#### [PROMPT]
A bare count is the expected answer, namely the number of lines in the records that have the word "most".

========================================================================

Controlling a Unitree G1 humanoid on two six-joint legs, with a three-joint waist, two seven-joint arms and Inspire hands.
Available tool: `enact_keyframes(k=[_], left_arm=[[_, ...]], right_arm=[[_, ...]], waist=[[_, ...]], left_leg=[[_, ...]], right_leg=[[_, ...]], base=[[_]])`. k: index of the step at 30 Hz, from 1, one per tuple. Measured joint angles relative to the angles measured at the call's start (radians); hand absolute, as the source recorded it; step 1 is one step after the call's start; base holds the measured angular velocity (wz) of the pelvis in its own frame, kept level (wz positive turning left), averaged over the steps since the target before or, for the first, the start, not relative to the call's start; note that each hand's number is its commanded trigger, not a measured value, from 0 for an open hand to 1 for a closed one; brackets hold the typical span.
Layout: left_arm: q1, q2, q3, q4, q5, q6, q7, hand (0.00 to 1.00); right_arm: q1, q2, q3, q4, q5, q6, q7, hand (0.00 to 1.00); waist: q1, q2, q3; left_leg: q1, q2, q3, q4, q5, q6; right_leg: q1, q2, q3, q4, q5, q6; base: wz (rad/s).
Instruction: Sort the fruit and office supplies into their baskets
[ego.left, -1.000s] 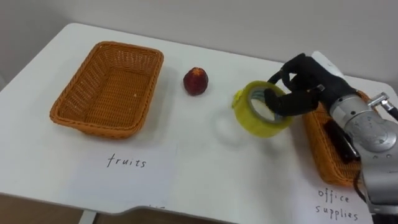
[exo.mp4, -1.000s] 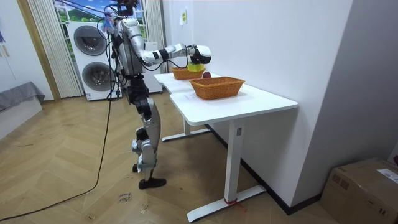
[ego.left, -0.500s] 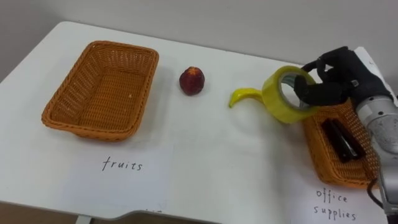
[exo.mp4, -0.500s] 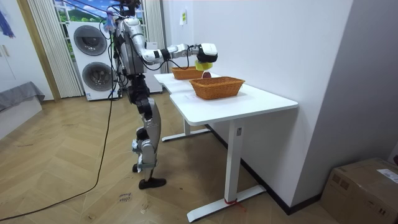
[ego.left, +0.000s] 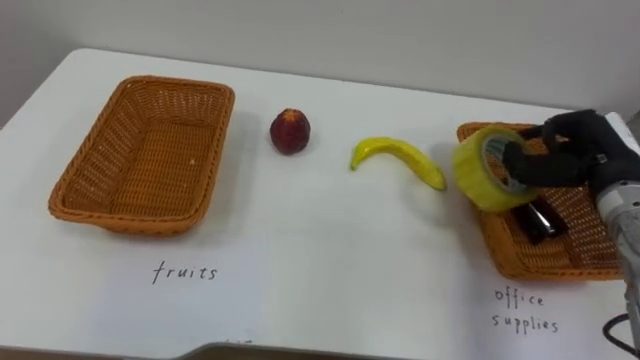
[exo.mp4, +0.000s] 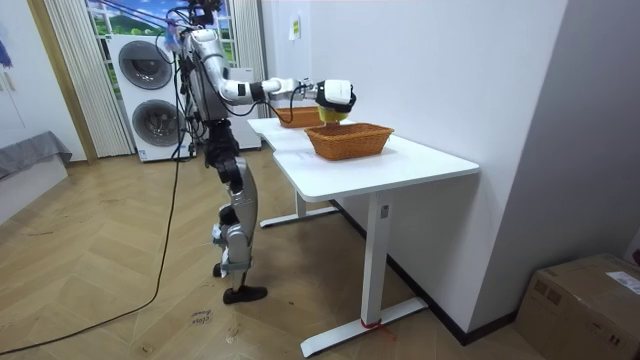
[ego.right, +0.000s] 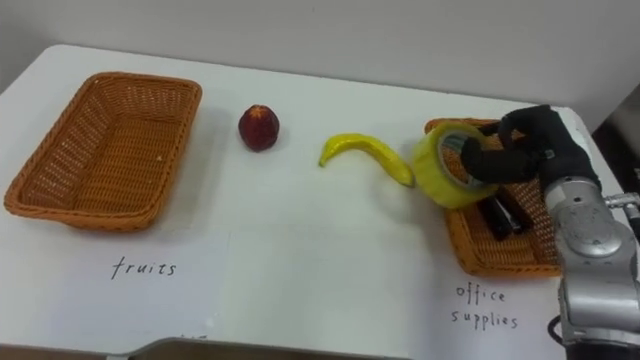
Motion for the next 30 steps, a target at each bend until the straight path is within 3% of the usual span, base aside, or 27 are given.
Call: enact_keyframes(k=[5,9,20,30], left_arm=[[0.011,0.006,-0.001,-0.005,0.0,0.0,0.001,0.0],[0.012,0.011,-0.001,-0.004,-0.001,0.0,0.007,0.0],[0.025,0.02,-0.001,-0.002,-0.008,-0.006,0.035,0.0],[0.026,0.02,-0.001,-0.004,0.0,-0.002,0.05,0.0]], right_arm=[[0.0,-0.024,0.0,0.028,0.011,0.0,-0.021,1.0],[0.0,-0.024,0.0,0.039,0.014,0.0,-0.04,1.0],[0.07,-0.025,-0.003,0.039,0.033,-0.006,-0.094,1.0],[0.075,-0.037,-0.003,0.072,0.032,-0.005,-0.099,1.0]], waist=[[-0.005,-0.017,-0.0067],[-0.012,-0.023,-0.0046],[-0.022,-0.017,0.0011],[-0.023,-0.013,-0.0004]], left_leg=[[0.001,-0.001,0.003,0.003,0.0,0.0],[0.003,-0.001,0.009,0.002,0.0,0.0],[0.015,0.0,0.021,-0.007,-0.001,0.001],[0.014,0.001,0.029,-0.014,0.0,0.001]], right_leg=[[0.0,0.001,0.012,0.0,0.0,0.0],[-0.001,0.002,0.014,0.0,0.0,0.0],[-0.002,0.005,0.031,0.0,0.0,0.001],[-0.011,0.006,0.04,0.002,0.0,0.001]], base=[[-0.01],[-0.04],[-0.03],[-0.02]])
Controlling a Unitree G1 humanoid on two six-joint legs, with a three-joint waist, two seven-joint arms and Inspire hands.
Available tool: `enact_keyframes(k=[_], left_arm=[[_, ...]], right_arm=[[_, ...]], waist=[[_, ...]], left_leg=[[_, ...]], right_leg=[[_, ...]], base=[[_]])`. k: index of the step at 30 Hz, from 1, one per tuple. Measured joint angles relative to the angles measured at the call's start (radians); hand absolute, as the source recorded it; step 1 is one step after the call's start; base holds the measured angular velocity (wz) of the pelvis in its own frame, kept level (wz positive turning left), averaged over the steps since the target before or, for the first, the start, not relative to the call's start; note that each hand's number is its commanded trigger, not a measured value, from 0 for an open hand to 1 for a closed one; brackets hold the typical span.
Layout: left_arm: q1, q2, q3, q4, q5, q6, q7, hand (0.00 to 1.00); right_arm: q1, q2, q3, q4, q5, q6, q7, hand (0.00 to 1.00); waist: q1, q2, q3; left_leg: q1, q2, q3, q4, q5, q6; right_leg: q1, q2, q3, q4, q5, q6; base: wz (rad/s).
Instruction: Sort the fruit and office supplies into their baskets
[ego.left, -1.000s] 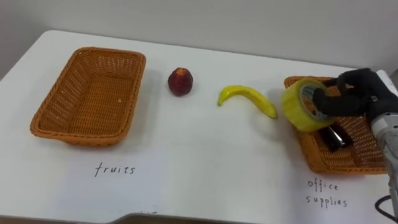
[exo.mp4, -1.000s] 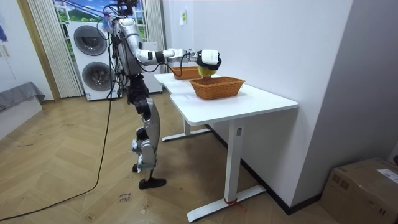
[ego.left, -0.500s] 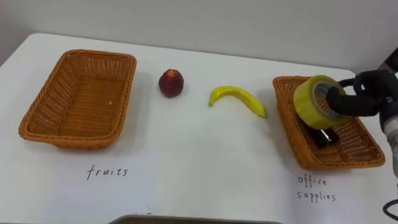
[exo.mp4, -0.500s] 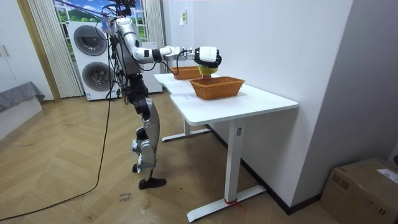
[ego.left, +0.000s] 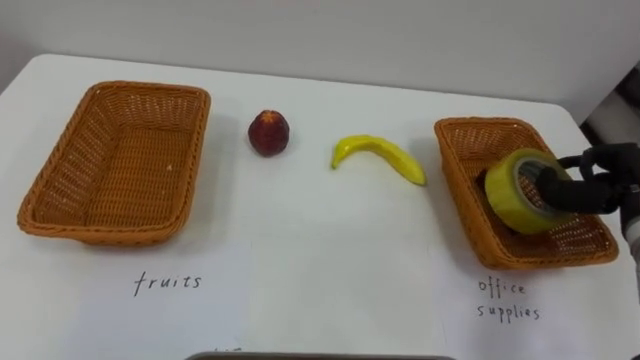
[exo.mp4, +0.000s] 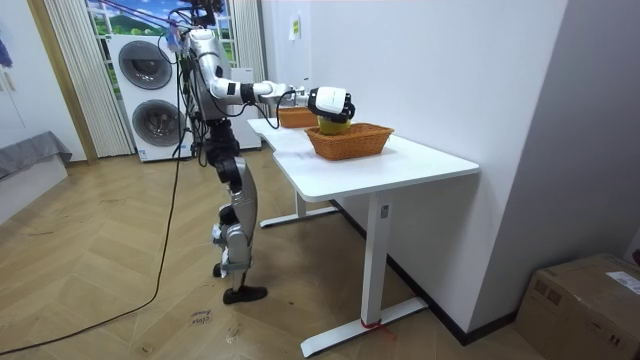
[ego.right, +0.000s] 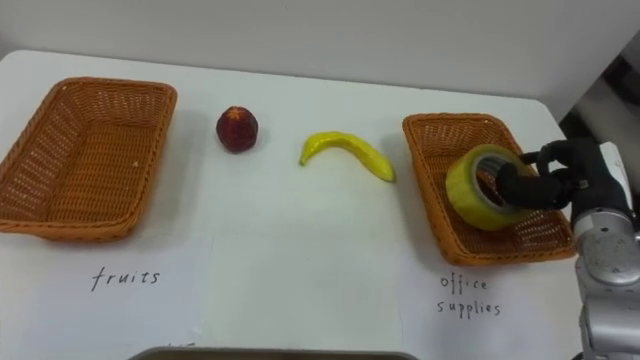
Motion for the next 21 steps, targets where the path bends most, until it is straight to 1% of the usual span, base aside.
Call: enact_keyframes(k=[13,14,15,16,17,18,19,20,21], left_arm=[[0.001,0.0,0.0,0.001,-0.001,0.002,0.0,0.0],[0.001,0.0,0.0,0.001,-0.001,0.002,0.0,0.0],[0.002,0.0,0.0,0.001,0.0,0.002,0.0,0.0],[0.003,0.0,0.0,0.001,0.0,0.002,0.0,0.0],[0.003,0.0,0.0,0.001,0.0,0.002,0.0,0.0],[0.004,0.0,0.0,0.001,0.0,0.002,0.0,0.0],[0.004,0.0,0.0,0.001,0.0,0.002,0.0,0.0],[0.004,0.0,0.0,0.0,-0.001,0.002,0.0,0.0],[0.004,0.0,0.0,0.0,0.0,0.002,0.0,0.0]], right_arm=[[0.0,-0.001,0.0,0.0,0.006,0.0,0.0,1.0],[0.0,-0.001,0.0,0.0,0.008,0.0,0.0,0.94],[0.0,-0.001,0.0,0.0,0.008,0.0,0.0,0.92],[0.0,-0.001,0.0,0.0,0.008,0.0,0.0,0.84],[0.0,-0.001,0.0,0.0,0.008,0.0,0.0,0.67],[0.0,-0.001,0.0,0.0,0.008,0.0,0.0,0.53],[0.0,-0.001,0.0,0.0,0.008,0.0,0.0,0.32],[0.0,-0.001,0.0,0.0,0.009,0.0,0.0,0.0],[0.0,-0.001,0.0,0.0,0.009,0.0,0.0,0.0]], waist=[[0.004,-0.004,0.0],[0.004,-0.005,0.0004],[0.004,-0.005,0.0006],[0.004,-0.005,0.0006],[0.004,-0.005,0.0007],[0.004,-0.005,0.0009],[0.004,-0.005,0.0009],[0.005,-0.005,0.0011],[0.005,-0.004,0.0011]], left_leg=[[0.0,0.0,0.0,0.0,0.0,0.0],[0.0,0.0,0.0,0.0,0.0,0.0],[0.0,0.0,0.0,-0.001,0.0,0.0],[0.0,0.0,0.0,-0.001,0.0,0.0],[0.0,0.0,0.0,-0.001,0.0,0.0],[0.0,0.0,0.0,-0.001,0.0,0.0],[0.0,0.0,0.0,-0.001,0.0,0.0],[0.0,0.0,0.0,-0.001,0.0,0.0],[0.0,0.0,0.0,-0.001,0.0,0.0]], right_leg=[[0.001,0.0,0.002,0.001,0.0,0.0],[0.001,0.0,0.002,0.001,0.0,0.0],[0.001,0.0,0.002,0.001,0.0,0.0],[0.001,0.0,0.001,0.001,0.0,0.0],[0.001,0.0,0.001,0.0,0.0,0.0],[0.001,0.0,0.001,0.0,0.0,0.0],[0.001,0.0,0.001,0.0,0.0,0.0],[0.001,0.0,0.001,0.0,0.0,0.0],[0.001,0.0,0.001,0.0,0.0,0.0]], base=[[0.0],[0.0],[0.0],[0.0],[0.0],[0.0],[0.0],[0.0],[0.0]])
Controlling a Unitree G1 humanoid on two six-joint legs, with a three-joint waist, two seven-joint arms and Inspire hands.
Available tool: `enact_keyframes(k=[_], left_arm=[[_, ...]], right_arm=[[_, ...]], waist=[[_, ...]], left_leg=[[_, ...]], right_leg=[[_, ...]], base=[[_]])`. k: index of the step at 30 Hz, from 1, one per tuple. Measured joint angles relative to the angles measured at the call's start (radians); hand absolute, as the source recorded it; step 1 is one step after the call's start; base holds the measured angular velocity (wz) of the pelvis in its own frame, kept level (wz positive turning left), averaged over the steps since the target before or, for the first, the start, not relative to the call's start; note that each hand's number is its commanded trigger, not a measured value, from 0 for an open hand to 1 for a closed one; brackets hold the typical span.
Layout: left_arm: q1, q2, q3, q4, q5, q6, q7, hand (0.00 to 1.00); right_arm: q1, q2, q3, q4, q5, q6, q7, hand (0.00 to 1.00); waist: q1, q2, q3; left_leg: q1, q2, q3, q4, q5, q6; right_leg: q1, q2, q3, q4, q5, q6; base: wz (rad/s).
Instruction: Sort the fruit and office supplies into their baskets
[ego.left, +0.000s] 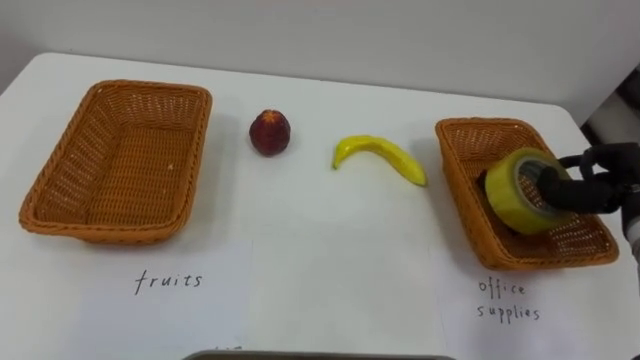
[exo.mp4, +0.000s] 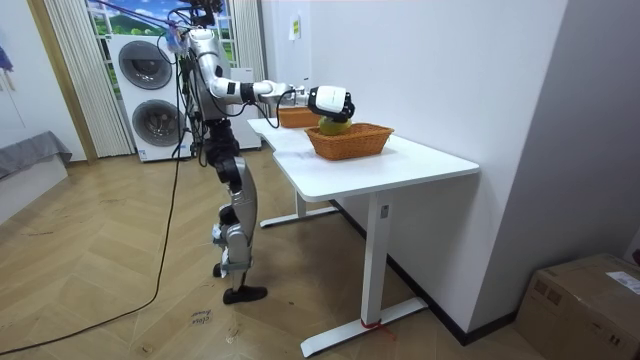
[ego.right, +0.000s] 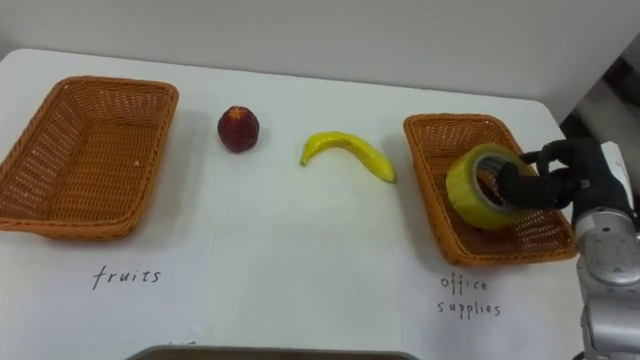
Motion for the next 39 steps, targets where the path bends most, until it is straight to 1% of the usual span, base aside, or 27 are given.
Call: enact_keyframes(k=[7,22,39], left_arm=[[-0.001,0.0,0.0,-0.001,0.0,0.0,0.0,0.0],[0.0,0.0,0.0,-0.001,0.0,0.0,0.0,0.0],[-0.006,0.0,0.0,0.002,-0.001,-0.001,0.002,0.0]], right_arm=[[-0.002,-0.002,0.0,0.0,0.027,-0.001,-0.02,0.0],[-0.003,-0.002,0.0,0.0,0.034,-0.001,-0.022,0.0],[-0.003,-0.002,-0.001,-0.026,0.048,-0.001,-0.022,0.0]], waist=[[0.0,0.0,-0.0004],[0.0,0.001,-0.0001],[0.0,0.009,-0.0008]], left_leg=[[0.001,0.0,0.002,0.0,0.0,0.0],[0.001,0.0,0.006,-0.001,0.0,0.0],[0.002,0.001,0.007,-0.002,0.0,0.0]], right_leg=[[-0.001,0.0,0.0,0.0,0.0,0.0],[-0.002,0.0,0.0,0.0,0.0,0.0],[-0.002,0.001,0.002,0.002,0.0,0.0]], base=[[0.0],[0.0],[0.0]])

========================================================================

#### [REPLY]
2